Steven S. Wildman is an American scholar, academic and researcher who teaches and researches at the Department of Telecommunication, Information Studies and Media at Michigan State University in East Lansing, Michigan. Wildman is also co-director of the university's Quello Center for Telecommunication Management and Law.

== Education ==

Wildman holds a B.A. in economics from Wabash College, as well as a MA and PhD in the same field from Stanford University. He joined Michigan State University in 1999. He is a graduate from Warsaw Community High School in Warsaw, Indiana.

== Current position ==

In August 1999, Wildman became the Quello Center's first director, holding the endowed James H. Quello Chair for Telecommunication Studies, joined by Barbara A. Cherry as associate director and associate professor in the Department of Telecommunication.

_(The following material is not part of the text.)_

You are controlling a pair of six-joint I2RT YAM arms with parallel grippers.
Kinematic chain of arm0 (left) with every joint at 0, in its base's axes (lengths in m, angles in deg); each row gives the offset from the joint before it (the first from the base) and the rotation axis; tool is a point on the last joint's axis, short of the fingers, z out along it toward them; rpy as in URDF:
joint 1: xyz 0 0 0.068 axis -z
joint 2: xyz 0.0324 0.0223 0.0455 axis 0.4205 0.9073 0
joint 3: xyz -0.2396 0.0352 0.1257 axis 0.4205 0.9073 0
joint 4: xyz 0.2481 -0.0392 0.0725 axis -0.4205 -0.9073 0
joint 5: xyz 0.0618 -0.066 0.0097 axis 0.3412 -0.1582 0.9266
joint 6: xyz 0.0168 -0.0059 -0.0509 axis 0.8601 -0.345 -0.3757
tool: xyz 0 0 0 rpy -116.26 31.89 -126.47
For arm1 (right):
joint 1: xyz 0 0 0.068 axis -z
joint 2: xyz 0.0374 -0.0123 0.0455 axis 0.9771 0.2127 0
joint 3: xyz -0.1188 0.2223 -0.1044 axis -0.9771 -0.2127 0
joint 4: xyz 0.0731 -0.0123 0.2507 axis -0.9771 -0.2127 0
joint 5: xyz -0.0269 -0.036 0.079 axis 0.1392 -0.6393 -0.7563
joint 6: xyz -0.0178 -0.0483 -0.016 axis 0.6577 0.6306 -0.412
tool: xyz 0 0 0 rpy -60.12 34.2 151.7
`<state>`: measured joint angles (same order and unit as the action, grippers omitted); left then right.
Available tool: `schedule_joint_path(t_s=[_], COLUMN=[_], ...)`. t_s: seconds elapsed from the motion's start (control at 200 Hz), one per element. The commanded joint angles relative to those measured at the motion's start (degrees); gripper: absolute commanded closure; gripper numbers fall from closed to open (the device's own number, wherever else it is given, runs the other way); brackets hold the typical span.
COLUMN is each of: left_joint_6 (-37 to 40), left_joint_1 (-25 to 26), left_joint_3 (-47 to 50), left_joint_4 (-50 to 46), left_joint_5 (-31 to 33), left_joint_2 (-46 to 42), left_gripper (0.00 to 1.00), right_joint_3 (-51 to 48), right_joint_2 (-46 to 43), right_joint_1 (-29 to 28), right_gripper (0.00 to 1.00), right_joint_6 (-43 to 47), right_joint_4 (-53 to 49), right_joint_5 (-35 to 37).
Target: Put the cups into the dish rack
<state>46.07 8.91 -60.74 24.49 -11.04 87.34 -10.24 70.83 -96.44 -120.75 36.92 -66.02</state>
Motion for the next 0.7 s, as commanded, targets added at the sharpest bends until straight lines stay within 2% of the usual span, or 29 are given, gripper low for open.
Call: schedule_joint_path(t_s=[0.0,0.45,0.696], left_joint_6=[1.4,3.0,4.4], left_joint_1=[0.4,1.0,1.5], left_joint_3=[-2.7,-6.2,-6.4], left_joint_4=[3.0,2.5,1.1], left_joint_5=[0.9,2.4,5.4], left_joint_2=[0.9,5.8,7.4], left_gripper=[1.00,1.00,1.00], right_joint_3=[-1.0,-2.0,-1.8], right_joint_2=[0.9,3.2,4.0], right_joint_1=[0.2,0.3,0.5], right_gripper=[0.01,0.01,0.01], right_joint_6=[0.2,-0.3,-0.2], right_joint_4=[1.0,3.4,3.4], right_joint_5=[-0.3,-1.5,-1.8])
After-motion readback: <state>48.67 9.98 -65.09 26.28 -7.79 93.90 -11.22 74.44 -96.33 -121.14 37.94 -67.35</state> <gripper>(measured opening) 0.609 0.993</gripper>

In 2001, Johannes M. Bauer joined the center and is now its co-director.
Before coming to MSU and the Quello Center, Professor Wildman was associate professor of communication studies and Director of the Program in Telecommunications Science, Management and Policy, Northwestern University, assistant professor of economics at UCLA and senior economist, at Economists Incorporated.
His research fields include media economics and policy (which also covers the internet and other new media), institutional underpinnings of law and regulation for communication industries, and universal service policy and formal models of communication processes. He is co-editor of The Journal of Media Economics.
Wildman is the co-author or co-editor of five books, including Video Economics and Making Universal Service Policy, and numerous articles on economics and policy for communication industries.
He is Chief Economist at the Federal Communications Commission, a position he has held since December 2012. He holds this position while on leave from his position at Michigan State University.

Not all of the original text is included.